Source de subsistance pour plusieurs communautés indigènes du Kenya et de l’Ethiopie, la vallée de l’Omo - et singulièrement le lac Turkana - est menacée par les nombreux barrages érigés à ses alentours. Les organisations internationales des droits humains, s’alarment.


« La chute du niveau de l’eau du lac Turkana au Kenya, suite à la construction de barrages et l’irrigation des champs agricoles dans la basse vallée de l’Omo en Ethiopie, menace les moyens de subsistance d’un demi-million d’autochtones aussi bien en Ethiopie qu’au Kenya ». Human Rights Watch (HRW) a à nouveau, tiré sur la sonnette d’alarme quant à la situation du plus grand lac permanent en milieu désertique.


A travers une sortie effectuée ce mardi à Nairobi, l’organisation internationale de défense des droits humains a appelé les deux pays à prendre la mesure des conséquences des travaux d’aménagement en cours sur le lac. HRW fait observer que ce site est une zone de reproduction des poissons et un endroit de prédilection des pêcheurs installés sur ses rives.


En effet depuis plusieurs années, de nombreux travaux hydrauliques sont engagés sur ce lac désertique, le plus grand au monde au monde avec la vallée. Le plus inquiétant pour les tribus jouissant du lac reste le "barrage GIBE III", inauguré en décembre dernier par l’Ethiopie. Haut de 243 mètres, ce barrage électrique est l’un des plus importants au monde et devrait booster de 1870 mégawatts, la capacité énergétique d’Addis-Abéba.


Patrimoine en péril


Mais cette infrastructure suscite un tollé depuis son annonce. En dehors de la menace écologique qu’il représente pour l’environnement, ses détracteurs craignent un bouleversement de la vie de centaines de milliers de personnes vivant en aval jusqu’au lac.

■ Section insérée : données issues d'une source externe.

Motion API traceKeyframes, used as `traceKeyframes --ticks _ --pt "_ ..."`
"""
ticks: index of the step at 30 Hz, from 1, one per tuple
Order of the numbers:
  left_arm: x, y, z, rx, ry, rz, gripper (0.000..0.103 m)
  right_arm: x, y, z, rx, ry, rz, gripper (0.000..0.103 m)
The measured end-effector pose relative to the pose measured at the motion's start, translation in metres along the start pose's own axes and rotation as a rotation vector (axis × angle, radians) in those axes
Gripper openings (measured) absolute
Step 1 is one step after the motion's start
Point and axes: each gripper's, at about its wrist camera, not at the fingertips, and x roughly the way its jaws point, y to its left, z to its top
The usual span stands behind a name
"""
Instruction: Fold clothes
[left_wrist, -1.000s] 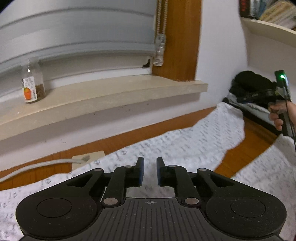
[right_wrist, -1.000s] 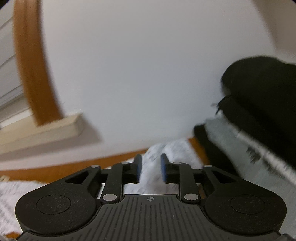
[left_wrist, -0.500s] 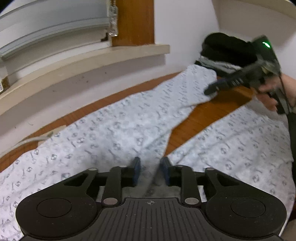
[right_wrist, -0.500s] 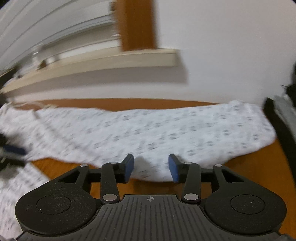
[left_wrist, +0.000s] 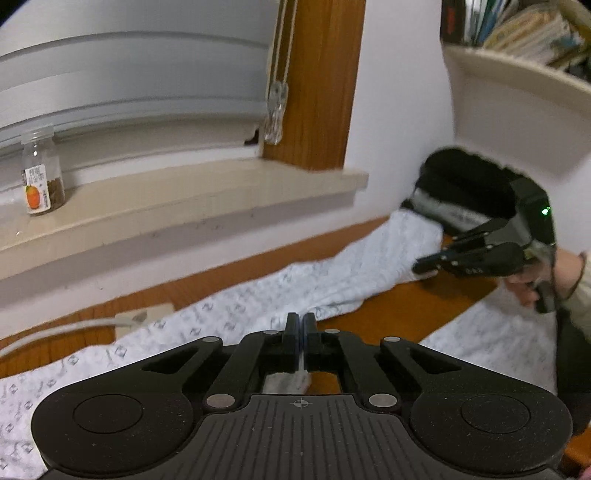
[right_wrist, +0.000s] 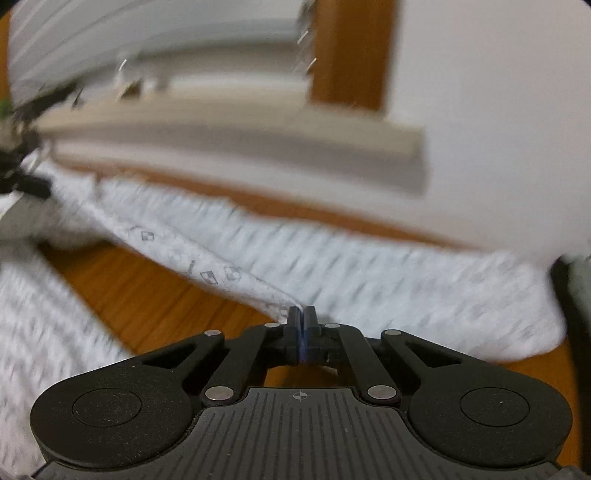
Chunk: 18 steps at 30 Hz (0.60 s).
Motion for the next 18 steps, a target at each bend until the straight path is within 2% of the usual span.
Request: traceKeyframes --ticks 4,8,10,14,15,18 --pt "0.002 0.004 0.006 -0.023 0.010 -0.055 0.002 -0.020 -0.019 0.021 0.099 -0.128 -0.076 0.002" --pt "0.004 0.004 -0.003 -0.021 0.036 -0.051 0.003 -0.018 -0.014 0.030 0.082 -0.123 -0.135 0.002" --pt "0.000 0.006 -0.011 -0.024 0.038 -0.042 0.010 -0.016 -0.012 0.032 0.090 -0.114 -0.157 0.002" --pt "-0.017 0.009 -0.029 -0.003 0.032 0.034 0.011 -0.006 -0.011 0.028 0.084 -0.068 -0.196 0.002" --pt "-0.023 0.010 -0.033 -0.001 0.031 0.042 0.015 -0.002 -0.011 0.027 0.086 -0.057 -0.197 0.002" --pt "-0.038 0.011 -0.043 0.010 0.030 0.063 0.036 0.010 -0.009 0.024 0.087 -0.027 -0.209 0.002"
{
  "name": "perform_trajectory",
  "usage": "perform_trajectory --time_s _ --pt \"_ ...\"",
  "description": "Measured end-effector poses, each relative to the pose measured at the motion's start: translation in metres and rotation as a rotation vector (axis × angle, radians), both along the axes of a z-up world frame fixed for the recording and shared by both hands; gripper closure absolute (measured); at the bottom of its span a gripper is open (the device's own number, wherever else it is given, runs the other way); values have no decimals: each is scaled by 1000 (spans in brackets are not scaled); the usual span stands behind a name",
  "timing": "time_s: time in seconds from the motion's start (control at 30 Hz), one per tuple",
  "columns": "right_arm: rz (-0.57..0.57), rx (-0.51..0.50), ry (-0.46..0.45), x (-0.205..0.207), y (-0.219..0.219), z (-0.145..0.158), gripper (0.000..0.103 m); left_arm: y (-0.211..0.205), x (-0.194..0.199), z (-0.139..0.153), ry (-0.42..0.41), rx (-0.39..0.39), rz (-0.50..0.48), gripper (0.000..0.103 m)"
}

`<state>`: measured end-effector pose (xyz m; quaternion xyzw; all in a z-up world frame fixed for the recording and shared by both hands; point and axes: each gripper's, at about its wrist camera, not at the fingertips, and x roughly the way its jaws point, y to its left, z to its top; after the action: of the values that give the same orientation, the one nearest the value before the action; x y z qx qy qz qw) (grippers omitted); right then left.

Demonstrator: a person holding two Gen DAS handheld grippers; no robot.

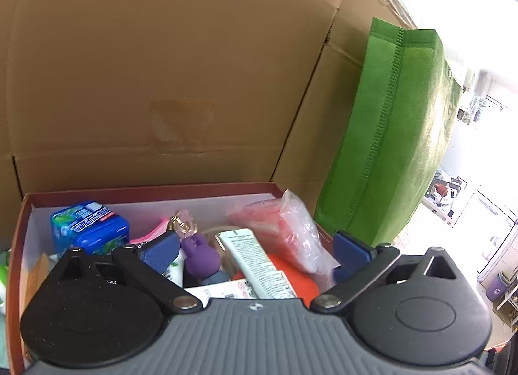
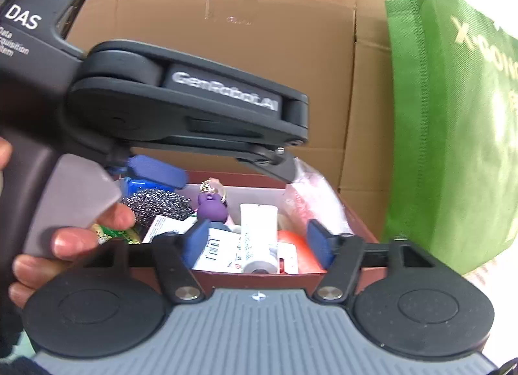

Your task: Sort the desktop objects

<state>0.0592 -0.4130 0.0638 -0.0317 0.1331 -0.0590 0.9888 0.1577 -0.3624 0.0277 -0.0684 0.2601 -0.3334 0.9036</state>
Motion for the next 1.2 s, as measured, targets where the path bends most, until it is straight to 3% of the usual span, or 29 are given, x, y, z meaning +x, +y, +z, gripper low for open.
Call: perform_trajectory --time_s 0.1,0.27,0.7,0.97,1.2 --pt "-45 -11 -13 1 2 -2 9 8 1 -1 25 22 7 0" --pt "-57 -17 2 6 -13 0 2 17 -2 -2 14 66 28 0" --pt "-111 -37 77 -23 19 5 2 48 -46 3 -13 83 31 0" --pt "-91 -54 101 -51 44 8 2 75 -78 0 -18 153 89 0" --pt "-100 -52 135 -75 62 9 2 98 -105 1 -48 163 109 0"
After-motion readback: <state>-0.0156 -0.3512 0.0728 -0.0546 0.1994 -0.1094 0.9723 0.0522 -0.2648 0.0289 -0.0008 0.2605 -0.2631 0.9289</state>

Une situation qui n’émousse manifestement pas les ardeurs de l’Etat éthiopien, décidé à atteindre l’autosuffisance en énergie électrique. Puisque d’autres projets hydrauliques devraient intervenir sur le lac Turkana dans les prochaines années. Au grand dam de HRW et ses sœurs de défenses des droits humains.


Citant un rapport du département américain d’agriculture, celle-ci fait savoir ce mardi que le niveau de l’eau du lac Turkana a baissé d’environ 1,5 mètre depuis janvier 2015. Un péril pour l’ensemble de la vallée de l’Omo, classée au patrimoine mondiale de l’Unesco depuis 1997.